Let $\theta:=\frac{\sqrt{2}+\sqrt{3}+i\sqrt{3}}{\sqrt{5}+\sqrt{7}+i\sqrt{7}}\in \mathbb{C}$. Show that $(\mathbb{Q}(\theta)/\mathbb{Q})$ is a divisor of 32.
Studying for my upcoming algebra exam, I stumbled upon this exercise from an old algebra exam.
My idea:
$\mathbb{Q}(\theta)$ from $\mathbb{Q}$ can be constructed out of a series of quadratic field extensions. But I'm not sure how to do that properly so maybe someone could give me a hint? Thanks in advance!
Edit:
SoI think the the quadratic field extensions should look something like this
$\mathbb{Q} \subset \mathbb{Q}(\sqrt{2}) \subset \mathbb{Q}(\sqrt{2},\sqrt{3}) \subset \mathbb{Q}(\sqrt{2},\sqrt{3}) \subset \mathbb{Q}(\sqrt{2},\sqrt{3}, \sqrt{5}) \subset \mathbb{Q}(\sqrt{2},\sqrt{3}, \sqrt{5}, \sqrt{7}) \subset \mathbb{Q}(\sqrt{2},\sqrt{3}, \sqrt{5}, \sqrt{7},i)$
Is this better, since the $i$ only appears once?

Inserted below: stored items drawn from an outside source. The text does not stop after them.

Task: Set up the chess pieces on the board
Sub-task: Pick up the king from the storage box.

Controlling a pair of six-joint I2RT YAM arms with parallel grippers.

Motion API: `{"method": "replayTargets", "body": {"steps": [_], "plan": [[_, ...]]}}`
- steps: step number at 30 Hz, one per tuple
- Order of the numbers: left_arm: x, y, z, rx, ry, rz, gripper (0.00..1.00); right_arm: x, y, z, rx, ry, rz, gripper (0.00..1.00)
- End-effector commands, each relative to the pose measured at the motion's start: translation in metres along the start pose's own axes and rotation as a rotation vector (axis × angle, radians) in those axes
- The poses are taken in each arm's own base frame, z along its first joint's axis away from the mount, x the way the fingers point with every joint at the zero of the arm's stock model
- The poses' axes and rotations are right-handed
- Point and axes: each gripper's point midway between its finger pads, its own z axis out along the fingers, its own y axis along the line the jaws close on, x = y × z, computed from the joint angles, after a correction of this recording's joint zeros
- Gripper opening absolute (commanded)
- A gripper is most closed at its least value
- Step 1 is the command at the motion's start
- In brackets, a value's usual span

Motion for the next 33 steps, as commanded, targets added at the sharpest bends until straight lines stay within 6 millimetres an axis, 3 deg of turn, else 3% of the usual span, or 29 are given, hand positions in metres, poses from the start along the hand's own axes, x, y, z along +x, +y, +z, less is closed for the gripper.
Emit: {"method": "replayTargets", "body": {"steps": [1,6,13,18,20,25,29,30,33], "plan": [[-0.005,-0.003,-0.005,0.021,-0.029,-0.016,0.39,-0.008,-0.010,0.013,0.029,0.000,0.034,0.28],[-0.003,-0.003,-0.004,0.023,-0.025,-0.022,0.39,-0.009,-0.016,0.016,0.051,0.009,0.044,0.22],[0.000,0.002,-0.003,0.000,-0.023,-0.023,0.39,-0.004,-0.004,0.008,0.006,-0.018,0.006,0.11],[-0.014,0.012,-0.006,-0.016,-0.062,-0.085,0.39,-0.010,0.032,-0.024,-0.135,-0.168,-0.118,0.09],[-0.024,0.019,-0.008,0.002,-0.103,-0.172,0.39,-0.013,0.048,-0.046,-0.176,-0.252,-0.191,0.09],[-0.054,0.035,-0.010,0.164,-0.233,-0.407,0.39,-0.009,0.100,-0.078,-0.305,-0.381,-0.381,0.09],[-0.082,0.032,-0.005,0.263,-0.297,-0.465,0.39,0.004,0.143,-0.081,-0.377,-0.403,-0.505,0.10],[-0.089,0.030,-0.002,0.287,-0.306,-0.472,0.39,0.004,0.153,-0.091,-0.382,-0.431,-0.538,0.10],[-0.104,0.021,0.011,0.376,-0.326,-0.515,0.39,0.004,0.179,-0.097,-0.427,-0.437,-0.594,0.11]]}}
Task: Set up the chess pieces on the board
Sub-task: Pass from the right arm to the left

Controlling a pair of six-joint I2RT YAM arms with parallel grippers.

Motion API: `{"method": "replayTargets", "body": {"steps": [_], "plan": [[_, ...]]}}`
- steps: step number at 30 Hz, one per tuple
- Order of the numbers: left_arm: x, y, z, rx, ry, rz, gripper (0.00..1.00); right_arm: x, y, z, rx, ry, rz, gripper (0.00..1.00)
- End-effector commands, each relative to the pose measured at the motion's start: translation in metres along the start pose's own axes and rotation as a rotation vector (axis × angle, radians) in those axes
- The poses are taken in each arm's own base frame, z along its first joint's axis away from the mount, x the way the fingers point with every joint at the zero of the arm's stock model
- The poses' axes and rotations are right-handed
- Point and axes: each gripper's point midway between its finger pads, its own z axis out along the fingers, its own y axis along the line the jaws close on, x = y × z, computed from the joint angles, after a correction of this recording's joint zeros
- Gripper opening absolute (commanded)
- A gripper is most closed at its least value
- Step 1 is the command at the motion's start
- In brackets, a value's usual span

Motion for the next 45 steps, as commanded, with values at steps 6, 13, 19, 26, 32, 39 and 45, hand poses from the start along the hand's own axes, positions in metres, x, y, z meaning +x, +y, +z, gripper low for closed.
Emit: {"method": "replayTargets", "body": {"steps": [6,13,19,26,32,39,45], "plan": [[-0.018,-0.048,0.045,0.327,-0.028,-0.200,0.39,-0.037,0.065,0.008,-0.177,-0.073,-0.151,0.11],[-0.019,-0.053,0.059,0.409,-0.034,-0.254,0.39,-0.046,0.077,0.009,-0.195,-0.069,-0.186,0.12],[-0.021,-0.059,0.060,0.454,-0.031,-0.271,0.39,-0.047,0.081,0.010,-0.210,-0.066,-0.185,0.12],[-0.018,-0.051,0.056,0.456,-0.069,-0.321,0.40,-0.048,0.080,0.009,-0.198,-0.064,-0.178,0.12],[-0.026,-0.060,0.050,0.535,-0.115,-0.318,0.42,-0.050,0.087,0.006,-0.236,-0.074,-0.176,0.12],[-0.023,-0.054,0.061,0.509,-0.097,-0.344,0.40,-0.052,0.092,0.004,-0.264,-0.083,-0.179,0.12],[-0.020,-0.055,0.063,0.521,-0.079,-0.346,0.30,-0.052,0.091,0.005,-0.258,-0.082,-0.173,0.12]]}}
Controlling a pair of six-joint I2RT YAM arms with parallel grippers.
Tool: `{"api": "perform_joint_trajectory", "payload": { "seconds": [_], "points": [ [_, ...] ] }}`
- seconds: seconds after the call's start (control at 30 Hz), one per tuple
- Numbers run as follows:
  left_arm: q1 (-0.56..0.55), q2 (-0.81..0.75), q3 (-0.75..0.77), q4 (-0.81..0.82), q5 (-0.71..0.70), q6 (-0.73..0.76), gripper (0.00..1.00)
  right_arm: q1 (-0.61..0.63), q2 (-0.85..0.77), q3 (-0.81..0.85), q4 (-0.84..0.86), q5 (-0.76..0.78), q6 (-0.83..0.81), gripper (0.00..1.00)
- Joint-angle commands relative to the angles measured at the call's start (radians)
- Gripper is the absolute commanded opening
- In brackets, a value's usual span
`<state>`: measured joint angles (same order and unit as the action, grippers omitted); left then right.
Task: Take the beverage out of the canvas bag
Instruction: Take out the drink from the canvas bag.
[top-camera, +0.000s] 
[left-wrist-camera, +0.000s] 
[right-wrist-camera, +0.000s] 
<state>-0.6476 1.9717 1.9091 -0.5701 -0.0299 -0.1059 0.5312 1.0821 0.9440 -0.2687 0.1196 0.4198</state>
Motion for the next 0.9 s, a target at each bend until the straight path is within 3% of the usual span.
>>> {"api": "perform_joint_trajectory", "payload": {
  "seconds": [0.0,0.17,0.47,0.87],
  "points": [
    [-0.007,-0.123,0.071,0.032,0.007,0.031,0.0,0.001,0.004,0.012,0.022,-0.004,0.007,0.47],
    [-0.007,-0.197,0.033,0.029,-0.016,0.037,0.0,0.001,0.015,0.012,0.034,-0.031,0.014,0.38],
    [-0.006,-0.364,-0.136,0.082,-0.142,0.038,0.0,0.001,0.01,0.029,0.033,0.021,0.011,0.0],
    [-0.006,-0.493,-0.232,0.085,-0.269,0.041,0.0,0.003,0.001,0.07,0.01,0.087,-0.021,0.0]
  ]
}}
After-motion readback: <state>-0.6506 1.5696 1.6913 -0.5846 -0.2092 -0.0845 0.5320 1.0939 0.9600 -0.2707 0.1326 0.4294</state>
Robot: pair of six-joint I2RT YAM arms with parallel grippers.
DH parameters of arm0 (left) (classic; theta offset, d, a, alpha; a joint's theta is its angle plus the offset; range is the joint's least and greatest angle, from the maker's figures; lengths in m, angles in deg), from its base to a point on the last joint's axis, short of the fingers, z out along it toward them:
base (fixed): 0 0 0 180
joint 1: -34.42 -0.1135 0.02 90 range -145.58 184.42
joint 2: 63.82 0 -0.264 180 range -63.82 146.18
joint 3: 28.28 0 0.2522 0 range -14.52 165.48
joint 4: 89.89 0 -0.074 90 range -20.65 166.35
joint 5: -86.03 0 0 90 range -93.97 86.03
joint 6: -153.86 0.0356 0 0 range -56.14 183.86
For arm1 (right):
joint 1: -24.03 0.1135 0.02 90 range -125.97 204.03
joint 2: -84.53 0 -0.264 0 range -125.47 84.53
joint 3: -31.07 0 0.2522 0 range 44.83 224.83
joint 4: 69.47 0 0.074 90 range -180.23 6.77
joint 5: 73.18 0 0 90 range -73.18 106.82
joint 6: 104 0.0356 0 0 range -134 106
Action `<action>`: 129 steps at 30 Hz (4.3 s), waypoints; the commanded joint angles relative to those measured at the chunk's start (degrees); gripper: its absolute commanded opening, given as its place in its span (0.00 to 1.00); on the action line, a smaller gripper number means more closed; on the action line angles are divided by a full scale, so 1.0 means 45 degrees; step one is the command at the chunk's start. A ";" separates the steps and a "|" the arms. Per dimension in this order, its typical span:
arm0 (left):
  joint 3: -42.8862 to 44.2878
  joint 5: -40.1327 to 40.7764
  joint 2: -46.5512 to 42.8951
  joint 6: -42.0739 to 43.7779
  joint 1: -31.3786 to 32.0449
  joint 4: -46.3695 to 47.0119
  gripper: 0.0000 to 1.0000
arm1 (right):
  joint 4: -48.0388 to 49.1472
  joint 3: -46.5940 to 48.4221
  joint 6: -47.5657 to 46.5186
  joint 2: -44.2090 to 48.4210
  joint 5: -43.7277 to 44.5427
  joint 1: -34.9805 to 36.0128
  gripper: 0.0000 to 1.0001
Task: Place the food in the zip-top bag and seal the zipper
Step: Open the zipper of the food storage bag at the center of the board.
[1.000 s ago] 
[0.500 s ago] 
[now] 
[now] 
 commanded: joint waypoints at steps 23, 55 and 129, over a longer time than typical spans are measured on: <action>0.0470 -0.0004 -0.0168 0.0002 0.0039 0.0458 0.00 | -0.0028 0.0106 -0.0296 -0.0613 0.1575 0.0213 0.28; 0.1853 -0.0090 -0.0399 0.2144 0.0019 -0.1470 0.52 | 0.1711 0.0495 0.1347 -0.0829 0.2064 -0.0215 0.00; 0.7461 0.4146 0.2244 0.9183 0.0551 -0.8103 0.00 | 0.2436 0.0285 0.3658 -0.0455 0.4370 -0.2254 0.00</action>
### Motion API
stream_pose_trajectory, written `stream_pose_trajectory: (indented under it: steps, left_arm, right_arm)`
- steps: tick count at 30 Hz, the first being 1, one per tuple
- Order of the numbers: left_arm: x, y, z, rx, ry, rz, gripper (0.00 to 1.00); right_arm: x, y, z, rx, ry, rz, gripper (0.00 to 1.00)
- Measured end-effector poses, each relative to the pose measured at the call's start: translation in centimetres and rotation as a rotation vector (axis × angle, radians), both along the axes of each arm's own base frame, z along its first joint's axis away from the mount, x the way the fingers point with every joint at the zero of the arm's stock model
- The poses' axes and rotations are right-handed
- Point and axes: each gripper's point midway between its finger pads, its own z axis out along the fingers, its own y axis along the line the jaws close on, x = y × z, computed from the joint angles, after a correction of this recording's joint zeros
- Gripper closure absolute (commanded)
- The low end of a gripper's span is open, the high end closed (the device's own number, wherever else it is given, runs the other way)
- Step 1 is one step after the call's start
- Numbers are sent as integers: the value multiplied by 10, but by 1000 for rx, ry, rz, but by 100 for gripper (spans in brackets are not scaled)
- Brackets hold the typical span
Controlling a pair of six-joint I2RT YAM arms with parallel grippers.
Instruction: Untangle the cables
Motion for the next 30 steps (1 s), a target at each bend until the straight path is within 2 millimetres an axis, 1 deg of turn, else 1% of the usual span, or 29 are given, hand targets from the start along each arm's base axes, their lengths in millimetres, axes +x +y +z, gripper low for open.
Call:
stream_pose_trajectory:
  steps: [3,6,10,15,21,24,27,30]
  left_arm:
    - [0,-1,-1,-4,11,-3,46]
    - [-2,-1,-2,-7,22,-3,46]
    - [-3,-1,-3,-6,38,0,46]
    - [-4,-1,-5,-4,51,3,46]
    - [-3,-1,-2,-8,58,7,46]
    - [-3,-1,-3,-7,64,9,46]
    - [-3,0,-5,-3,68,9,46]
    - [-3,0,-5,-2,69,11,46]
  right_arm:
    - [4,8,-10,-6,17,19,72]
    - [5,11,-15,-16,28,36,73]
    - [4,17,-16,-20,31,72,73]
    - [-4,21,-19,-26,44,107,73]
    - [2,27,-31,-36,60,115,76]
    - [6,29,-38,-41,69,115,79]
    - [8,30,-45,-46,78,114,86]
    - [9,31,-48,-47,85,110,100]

Multiply numerator and denominator by $(\sqrt{5}+\sqrt{7}-i\sqrt{7})$ to get a real denominator. Then multiply numerator and denominator by a suitable number (which one ?) to get a rational denominator.
Then, simplifying numerator if necessary, you should get that you only need to add five square roots: $\sqrt{2},\sqrt{14},\sqrt{15},\sqrt{21}$ and $i$. Since $2^5=32\cdots$